こちらは、「2016年6月19日の後に初めて行われる国政選挙」から、「満18歳以上の日本国民」に選挙権が認められていますから、約6年をかけて、いわゆる成人の年齢が「18歳」に統一されたとも言えます。
このような成年年齢の見直しは、「18歳、19歳の若者が自らの判断によって人生を選択することができる環境を整備するとともに、その積極的な社会参加を促し、社会を活力あるものにする意義を有するもの」と言われています(※1)
2.「成年」と「未成年」は何が違うの?
「成年」と「未成年」で、何が一番違うかというと、
- 未成年は、単独で法律行為を行うことができない
- 未成年は、父母の親権に服さなければいけない
というのが大きな違いです。
民法第5条には、
1項 未成年者が法律行為をするには、その法定代理人の同意を得なければならない
2項 前項の規定に反する法律行為は、取り消すことができる
という規定があり、2項のことを「未成年者取消権」と言います。
この「未成年者取消権」は、未成年者が法定代理人の同意を得ずにした法律行為は、理由がなんであれ取り消すことができるという、とても強い権利です。

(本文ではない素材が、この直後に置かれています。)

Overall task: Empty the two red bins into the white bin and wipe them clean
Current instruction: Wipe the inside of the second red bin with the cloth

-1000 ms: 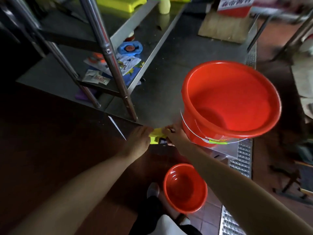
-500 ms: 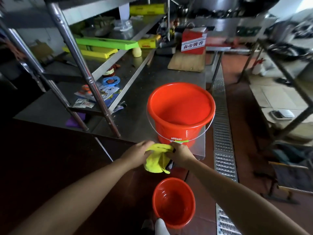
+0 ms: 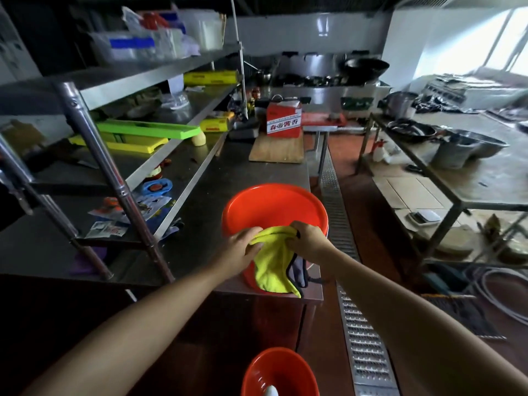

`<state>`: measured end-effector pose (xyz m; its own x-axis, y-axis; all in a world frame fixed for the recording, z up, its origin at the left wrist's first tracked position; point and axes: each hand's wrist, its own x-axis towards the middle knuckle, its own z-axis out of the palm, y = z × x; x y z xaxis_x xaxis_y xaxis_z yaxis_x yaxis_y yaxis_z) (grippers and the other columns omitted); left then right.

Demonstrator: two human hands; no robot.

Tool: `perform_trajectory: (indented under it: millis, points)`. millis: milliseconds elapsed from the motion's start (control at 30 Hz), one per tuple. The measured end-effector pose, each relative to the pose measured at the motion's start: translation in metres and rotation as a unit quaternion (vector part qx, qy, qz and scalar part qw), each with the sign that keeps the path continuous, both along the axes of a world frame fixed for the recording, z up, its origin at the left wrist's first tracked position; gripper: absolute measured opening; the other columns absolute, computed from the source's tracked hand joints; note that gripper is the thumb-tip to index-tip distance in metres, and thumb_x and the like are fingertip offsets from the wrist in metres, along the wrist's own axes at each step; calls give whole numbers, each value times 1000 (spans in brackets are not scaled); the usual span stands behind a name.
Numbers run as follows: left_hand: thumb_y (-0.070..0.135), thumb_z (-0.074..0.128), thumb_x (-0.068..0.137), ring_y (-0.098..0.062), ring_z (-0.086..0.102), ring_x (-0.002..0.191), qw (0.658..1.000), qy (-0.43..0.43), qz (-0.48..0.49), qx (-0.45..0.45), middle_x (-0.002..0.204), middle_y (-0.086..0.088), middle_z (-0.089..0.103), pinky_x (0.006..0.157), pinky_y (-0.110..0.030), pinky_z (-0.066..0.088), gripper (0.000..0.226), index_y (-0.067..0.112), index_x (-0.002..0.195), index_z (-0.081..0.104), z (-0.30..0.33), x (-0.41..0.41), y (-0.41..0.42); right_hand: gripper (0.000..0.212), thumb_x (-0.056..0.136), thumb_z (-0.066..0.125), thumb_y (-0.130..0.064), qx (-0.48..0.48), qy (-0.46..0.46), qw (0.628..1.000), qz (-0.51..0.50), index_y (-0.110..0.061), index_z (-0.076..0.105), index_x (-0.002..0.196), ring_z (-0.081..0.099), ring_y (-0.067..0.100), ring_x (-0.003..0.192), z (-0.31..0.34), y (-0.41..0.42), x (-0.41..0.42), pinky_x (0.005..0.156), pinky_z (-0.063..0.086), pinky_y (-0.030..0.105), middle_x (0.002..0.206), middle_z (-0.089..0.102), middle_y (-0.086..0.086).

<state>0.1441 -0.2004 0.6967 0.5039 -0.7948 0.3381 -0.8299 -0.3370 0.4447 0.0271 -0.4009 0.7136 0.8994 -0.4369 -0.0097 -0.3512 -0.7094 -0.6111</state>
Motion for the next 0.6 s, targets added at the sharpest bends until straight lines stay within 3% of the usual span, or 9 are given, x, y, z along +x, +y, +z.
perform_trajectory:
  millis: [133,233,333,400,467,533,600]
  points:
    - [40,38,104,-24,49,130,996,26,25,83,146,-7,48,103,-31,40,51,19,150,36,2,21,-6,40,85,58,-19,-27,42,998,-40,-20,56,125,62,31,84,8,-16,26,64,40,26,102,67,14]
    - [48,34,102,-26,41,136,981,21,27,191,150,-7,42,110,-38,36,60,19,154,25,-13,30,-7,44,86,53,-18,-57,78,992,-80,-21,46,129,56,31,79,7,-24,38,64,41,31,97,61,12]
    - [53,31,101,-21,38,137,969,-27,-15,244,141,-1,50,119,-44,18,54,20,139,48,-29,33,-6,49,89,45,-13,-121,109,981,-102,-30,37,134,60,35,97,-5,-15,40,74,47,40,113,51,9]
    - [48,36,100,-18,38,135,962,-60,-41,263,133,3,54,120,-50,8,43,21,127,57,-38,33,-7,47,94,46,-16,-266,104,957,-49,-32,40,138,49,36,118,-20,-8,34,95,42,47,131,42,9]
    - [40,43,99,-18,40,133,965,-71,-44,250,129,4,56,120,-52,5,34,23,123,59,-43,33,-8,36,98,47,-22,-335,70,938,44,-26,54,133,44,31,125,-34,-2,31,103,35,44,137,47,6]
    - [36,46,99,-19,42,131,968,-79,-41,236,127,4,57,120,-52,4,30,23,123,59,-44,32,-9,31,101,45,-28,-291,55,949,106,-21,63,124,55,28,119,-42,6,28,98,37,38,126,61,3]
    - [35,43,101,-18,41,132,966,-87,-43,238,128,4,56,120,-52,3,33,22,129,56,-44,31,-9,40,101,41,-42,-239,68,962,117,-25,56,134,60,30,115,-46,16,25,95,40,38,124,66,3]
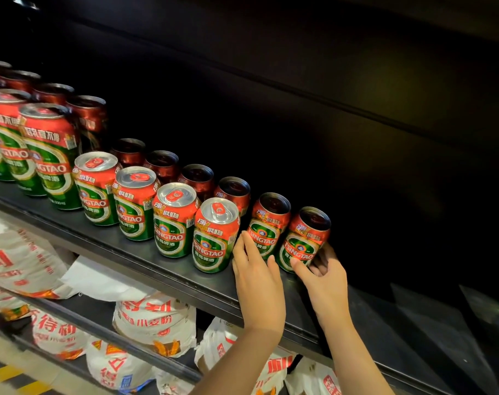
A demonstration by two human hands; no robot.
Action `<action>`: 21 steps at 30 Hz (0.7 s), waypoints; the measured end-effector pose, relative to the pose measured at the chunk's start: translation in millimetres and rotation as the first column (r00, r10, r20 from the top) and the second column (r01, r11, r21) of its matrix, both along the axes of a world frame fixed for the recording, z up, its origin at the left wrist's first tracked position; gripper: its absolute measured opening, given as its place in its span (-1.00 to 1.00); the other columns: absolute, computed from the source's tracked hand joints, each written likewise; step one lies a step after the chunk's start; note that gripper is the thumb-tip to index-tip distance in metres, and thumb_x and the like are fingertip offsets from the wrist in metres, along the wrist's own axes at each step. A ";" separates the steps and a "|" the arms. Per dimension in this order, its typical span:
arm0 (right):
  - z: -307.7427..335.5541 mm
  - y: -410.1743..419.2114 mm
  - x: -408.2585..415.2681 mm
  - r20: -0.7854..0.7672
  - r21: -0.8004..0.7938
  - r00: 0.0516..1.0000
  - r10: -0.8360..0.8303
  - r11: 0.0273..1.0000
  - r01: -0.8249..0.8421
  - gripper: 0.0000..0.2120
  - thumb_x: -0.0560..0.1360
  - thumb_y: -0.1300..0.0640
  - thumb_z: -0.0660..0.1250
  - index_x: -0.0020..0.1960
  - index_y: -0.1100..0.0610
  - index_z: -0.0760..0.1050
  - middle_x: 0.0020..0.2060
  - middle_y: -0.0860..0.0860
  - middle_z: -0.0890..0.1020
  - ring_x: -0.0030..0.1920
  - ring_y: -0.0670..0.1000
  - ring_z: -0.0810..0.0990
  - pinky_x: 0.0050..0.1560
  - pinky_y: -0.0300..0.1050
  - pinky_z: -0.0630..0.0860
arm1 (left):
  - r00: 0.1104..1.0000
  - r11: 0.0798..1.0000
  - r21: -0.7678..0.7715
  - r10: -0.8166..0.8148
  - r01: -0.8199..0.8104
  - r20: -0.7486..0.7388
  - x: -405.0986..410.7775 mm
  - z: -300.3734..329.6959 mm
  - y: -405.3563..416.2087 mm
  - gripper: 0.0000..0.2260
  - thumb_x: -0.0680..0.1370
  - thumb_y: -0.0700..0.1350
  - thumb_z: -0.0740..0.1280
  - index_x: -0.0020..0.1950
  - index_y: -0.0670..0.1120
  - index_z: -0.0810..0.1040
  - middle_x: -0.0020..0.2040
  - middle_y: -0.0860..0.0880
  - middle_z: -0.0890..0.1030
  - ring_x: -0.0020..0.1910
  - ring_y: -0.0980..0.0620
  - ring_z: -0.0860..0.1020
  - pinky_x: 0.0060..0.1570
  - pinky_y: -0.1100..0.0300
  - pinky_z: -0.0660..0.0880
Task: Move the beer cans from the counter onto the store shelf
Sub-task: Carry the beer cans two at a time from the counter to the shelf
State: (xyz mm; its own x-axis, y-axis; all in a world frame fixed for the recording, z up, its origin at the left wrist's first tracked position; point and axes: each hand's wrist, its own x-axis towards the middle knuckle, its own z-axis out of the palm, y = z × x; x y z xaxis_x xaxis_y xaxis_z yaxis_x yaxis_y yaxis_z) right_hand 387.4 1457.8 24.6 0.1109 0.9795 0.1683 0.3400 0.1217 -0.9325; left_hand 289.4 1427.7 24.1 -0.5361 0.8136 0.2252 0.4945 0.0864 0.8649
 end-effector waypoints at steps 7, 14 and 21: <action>2.4 -1.7 -1.0 0.004 0.008 1.000 0.003 1.000 -0.003 -0.40 0.38 0.23 0.49 0.37 0.14 0.37 0.22 0.04 0.56 0.20 -0.02 0.55 0.17 -0.16 0.46 | 1.000 1.000 -0.025 -0.011 0.011 -0.001 -1.2 1.9 -0.6 -0.42 0.61 -0.07 0.18 0.54 -0.14 -0.03 0.52 -0.09 0.12 0.48 -0.04 0.16 0.40 0.13 0.25; 4.8 -4.4 -3.1 0.048 -0.022 0.999 -0.025 0.999 0.026 -0.44 0.39 0.19 0.49 0.33 0.13 0.38 0.21 0.04 0.56 0.20 0.00 0.54 0.24 -0.04 0.49 | 0.994 0.999 -0.008 -0.042 0.043 0.099 -1.6 5.8 -3.4 -0.41 0.59 -0.11 0.19 0.54 -0.13 -0.03 0.53 -0.06 0.09 0.50 0.00 0.09 0.44 0.16 0.16; 33.8 -22.2 -7.8 0.106 -0.185 0.992 0.066 0.982 -0.046 -0.44 0.45 0.12 0.44 0.35 0.01 0.26 0.24 -0.02 0.48 0.23 -0.07 0.46 0.11 -0.29 0.38 | 0.976 0.972 -0.148 -0.163 0.185 0.147 -17.9 20.5 -26.6 -0.47 0.56 -0.13 0.26 0.48 -0.16 0.16 0.45 -0.10 0.25 0.42 -0.05 0.23 0.38 0.07 0.27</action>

今まで、18歳、19歳の人は、単独で携帯電話の契約やクレジットカードの契約をすることができず、父母の同意を求められていたのですが、18歳で成年に達する結果、契約行為を単独で行うことができるようになります。
一方、今まで、18歳、19歳の人が単独で行った契約(例えば、エステ契約や投資契約など)は、未成年者取消権を用いて取り消すことができましたが、成年年齢が18歳になったので、今後は取り消すことができなくなります。

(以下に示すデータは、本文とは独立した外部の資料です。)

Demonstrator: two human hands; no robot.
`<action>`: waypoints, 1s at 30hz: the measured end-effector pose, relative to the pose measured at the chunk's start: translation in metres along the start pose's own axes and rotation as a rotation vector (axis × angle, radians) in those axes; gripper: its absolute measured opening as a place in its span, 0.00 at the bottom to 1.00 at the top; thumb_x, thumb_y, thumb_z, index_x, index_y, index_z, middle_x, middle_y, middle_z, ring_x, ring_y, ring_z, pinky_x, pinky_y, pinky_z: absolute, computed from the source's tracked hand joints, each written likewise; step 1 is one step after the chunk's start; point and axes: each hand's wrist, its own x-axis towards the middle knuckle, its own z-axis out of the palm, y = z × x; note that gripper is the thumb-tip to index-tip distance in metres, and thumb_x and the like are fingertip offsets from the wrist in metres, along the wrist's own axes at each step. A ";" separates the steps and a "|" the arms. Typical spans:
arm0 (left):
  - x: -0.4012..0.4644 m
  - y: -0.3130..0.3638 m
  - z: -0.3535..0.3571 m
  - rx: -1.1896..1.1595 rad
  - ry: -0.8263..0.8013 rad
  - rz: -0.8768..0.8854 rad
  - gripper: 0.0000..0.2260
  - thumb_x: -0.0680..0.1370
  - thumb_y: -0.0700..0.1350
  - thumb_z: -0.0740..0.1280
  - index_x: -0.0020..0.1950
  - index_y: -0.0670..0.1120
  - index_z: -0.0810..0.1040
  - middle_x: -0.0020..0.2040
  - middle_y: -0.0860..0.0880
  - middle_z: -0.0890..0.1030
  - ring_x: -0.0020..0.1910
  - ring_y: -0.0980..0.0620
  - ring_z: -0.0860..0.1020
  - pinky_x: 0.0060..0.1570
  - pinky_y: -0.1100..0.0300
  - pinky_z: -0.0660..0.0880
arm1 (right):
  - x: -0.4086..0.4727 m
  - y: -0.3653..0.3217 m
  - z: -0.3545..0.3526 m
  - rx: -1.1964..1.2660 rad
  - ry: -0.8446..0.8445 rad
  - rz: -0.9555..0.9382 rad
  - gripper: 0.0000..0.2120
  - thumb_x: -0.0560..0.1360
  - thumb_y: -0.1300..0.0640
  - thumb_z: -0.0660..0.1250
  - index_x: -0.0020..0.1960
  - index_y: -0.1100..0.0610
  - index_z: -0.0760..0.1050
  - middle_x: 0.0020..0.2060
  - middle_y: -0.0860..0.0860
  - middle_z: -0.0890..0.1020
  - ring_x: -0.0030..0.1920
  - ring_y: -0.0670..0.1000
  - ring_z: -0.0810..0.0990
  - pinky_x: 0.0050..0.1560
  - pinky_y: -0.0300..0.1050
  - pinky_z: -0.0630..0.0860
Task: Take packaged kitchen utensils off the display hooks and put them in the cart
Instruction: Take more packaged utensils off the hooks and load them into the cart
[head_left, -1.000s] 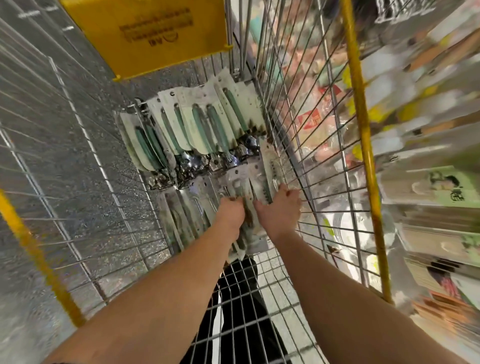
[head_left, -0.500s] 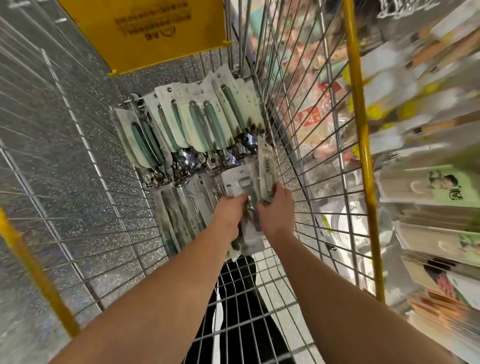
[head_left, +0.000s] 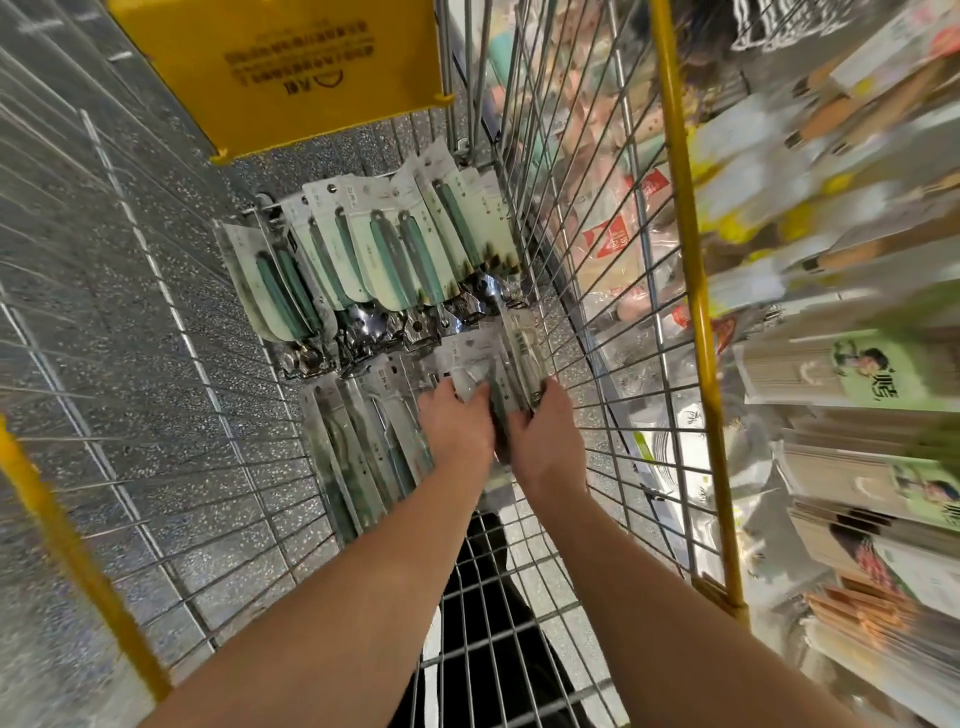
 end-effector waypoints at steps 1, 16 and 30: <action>-0.004 -0.002 0.001 0.004 0.012 0.034 0.15 0.81 0.52 0.67 0.63 0.44 0.77 0.61 0.47 0.72 0.58 0.49 0.74 0.65 0.49 0.73 | -0.003 -0.002 0.000 0.011 -0.008 -0.006 0.15 0.82 0.52 0.62 0.67 0.53 0.66 0.57 0.50 0.77 0.45 0.51 0.81 0.43 0.48 0.77; 0.027 -0.003 -0.040 -0.378 -0.431 -0.303 0.24 0.73 0.45 0.76 0.65 0.43 0.69 0.56 0.40 0.82 0.51 0.39 0.83 0.45 0.43 0.82 | -0.033 0.002 0.005 -0.210 -0.336 -0.276 0.27 0.77 0.55 0.68 0.74 0.54 0.64 0.70 0.52 0.69 0.69 0.56 0.69 0.72 0.61 0.68; -0.066 0.039 -0.138 -0.706 -0.414 -0.119 0.28 0.73 0.45 0.74 0.71 0.40 0.71 0.64 0.35 0.79 0.57 0.35 0.82 0.52 0.36 0.80 | -0.088 -0.045 -0.081 -0.041 -0.510 -0.353 0.49 0.69 0.39 0.76 0.80 0.47 0.52 0.69 0.48 0.70 0.60 0.52 0.78 0.64 0.61 0.77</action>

「親権」とは,子どもの利益のために、監護・教育を行ったり、子の財産を管理したりする権限であり義務であるといわれています。
父母の婚姻中は、父母の双方が親権者であり、共同で親権を行使します。
子が成年に達することで、そのような「親の監護」に服することがなくなりますから、住むところや進学先、就職などの進路を、自分の意志で、自由に決めることができるようになります。

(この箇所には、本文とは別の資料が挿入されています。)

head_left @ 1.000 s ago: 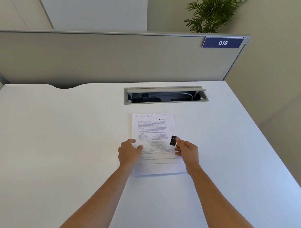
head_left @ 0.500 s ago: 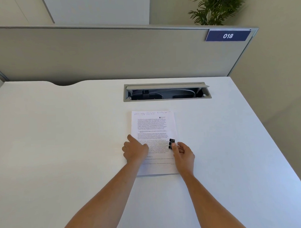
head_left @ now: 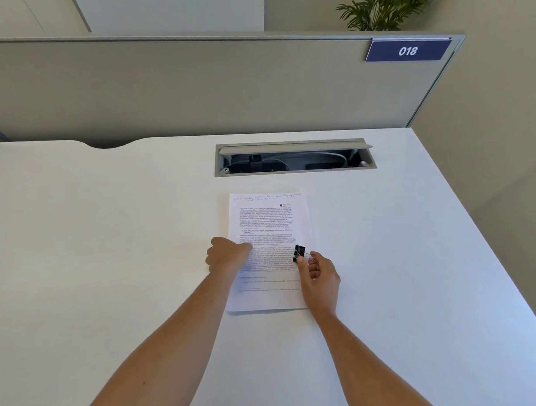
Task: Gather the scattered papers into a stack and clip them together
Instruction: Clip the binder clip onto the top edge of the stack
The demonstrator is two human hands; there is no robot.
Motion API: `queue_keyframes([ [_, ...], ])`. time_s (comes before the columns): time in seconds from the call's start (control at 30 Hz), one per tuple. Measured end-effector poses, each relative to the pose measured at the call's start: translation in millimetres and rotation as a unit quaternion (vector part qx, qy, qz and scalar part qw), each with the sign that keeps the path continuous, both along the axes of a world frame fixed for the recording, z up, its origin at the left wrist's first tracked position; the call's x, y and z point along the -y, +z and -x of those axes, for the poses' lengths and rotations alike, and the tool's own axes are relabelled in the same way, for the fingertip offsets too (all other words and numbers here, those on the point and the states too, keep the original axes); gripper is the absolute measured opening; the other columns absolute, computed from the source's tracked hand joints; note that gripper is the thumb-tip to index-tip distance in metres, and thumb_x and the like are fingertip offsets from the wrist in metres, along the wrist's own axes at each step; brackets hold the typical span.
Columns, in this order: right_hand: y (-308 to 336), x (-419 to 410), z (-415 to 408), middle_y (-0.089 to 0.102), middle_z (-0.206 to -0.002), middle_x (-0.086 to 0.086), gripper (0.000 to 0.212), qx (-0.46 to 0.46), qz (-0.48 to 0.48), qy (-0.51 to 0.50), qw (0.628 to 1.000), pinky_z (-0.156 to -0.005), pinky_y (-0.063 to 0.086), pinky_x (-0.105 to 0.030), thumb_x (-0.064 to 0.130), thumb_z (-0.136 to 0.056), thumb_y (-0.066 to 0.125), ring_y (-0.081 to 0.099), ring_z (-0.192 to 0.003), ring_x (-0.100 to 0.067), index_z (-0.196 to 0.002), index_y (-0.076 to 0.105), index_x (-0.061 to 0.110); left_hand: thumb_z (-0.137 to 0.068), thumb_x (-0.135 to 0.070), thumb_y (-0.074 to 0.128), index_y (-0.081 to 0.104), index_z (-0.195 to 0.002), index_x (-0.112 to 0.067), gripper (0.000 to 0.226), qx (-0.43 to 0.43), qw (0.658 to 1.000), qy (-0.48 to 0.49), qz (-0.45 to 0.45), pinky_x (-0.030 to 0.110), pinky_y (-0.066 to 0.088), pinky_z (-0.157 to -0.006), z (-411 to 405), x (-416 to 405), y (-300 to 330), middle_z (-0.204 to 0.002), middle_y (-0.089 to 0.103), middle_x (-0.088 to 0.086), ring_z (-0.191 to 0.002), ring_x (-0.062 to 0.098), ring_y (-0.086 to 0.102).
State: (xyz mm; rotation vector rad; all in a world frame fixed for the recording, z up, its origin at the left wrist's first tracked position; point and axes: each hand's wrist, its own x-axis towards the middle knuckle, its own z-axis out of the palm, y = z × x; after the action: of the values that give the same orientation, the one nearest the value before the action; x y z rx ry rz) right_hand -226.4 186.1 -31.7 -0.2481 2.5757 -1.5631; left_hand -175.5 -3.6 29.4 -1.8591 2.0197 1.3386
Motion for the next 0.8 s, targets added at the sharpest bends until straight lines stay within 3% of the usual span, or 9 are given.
queue_keyframes([
  [0.1,-1.1,-0.6,0.7,0.067,-0.095,-0.005,0.04,0.004,0.0,-0.001,1.0,-0.073,0.056,-0.029,0.042,-0.09,0.064,0.062,-0.076,-0.014,-0.117,0.064,0.011,-0.076,-0.045,0.075,0.043,-0.129,-0.003,0.075,0.01,1.0,-0.01,0.01,0.043,0.046,-0.091,1.2,0.6,-4.8,-0.131,0.05,0.016,-0.122,0.035,0.048],
  [0.23,0.0,-0.5,0.5,0.067,-0.097,-0.005,0.041,0.006,0.0,-0.002,1.0,-0.075,0.056,-0.03,0.04,-0.09,0.065,0.063,-0.08,-0.014,-0.118,0.064,0.011,-0.078,-0.049,0.073,0.044,-0.131,-0.005,0.075,0.02,0.999,-0.026,0.014,0.045,0.046,-0.096,2.6,0.0,-7.5,-0.134,0.045,0.016,-0.125,0.035,0.043],
  [0.4,-0.6,-1.4,0.1,0.067,-0.097,-0.005,0.043,0.004,-0.002,0.0,1.0,-0.076,0.057,-0.031,0.04,-0.09,0.065,0.063,-0.079,-0.015,-0.12,0.063,0.01,-0.078,-0.037,0.077,0.044,-0.129,-0.004,0.069,-0.05,0.999,-0.007,0.0,0.039,0.051,-0.083,6.1,5.1,-5.3,-0.128,0.054,0.014,-0.114,0.034,0.056],
  [0.53,0.3,-1.2,1.1,0.068,-0.098,-0.004,0.041,0.016,-0.004,0.003,1.0,-0.073,0.052,-0.019,0.039,-0.09,0.066,0.064,-0.08,-0.014,-0.12,0.063,0.011,-0.08,-0.033,0.077,0.045,-0.125,-0.004,0.062,-0.142,0.988,-0.011,-0.055,0.036,0.049,-0.078,6.4,8.3,-8.9,-0.124,0.058,0.011,-0.105,0.029,0.059],
  [0.63,4.3,-2.9,2.4,0.068,-0.098,-0.003,0.039,0.032,0.007,0.009,0.999,-0.069,0.048,-0.011,0.037,-0.09,0.067,0.065,-0.082,-0.011,-0.119,0.064,0.011,-0.084,-0.026,0.074,0.046,-0.12,-0.006,0.05,-0.166,0.984,-0.053,-0.035,0.033,0.046,-0.073,1.3,9.4,-13.3,-0.118,0.061,0.009,-0.096,0.024,0.059],
  [0.7,5.0,-3.4,4.6,0.068,-0.09,0.002,0.037,0.051,0.019,0.005,0.999,-0.067,0.047,-0.011,0.04,-0.09,0.066,0.062,-0.075,-0.004,-0.114,0.065,0.012,-0.086,-0.02,0.072,0.046,-0.122,-0.008,0.046,-0.196,0.977,-0.079,-0.023,0.029,0.045,-0.072,-2.7,10.0,-13.1,-0.118,0.061,0.007,-0.095,0.022,0.058],
  [0.8,10.8,-3.1,9.1,0.058,-0.068,0.014,0.032,0.083,0.056,0.005,0.995,-0.063,0.048,-0.025,0.05,-0.092,0.056,0.052,-0.059,-0.003,-0.09,0.067,0.02,-0.088,-0.017,0.07,0.048,-0.126,-0.012,0.044,-0.252,0.961,-0.111,-0.01,0.019,0.044,-0.065,-7.2,10.0,-9.9,-0.116,0.062,0.002,-0.097,0.018,0.059],
])
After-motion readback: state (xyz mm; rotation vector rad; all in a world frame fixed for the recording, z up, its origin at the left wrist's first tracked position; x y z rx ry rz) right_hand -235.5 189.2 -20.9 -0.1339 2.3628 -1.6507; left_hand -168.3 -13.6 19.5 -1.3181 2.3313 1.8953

また、自分の財産を自分で管理することができるようになります。
たかが2年、されど2年。
成年年齢が2年短くなったことにより、良い面も大きいですが、その分責任も大きくなることに注意が必要ですね。
3.変わること、変わらないこと
今までは、成年年齢が「20歳」であったことから、例えば、
- お酒、タバコが楽しめる年齢
- 10年用のパスポートが取得できる年齢
- 競馬、競輪、競艇などの投票権が購入できる年齢
は、いずれも20歳が基準とされてきたように思います。
しかし、成年年齢が変わったことによって、同じく引き下げられたものと、20歳のまま維持されたものがあることに注意が必要です。
(18歳になったもの)
- 10年用パスポートが取得できる年齢(旅券法)
- 性別の取り扱いの変更の審判(性同一性障害者の性別の取扱いの特例に関する法律)
- 帰化の要件(国籍法)
- 医師免許など、各種資格試験の登録要件(医師法など)
(20歳が維持されたもの)
- 養子をとることができる者の年齢(民法)
- 喫煙年齢(未成年者喫煙禁止法)
- 飲酒年齢(未成年者飲酒禁止法)
- 各種公営ギャンブルの購入年齢(競馬法など)
- 大型、中型免許等の年齢(道路交通法)
- 国民年金の被保険者資格(国民年金法)
- 罪を犯した「少年」(少年法)
- 猟銃の所持の許可(銃砲刀剣類所持当取締法)
こうしてみると、身近な分野では、成年年齢の引き下げによっても変わっていないものが多いことが分かります。
なお、罪を犯した場合に、家庭裁判所に送致される「少年」の年齢は「20歳」が維持されていますが、18歳、19歳は「特定少年」として、17歳以下の者とは異なる取り扱いがされています(少年法)。
「異なる取り扱い」の例としては、例えば、少年についての実名報道が禁止されていますが、18歳以上の少年の時に犯した事件について起訴された場合に、実名報道が解禁されていることなどが挙げられます。
ちなみに、「未成年者」に似たイメージのある言葉として、「児童」という概念があります。
こちらは、元々、「満18歳に満たない者」という定義が置かれていることが多いようです。
(例)
児童とは、満18歳に満たない者をいい (児童福祉法)
児童(18歳に満たない者をいう。) (児童虐待の防止等に関する法律)
「児童」とは、18歳に達する日以後の最初の3月31日までの間にある者 (児童手当法)
「児童」とは、18歳に満たない者をいう。 (児童買春等処罰法)
成年年齢の引き下げによって、「未成年者」と「児童」の年齢が揃いました。
成年年齢の引き下げにより、若年者(特にこれまで単独で契約をすることができなかった18歳、19歳)を狙い撃ちにした消費者被害が増えることが危惧されています。
そのため、成年年齢が引き下げられた今だからこそ、学校やご家庭において、契約の大切さや消費者トラブルに巻き込まれないように注意すべきことなどを、改めてお話しをする機会を設けることが大切になってくるように思います。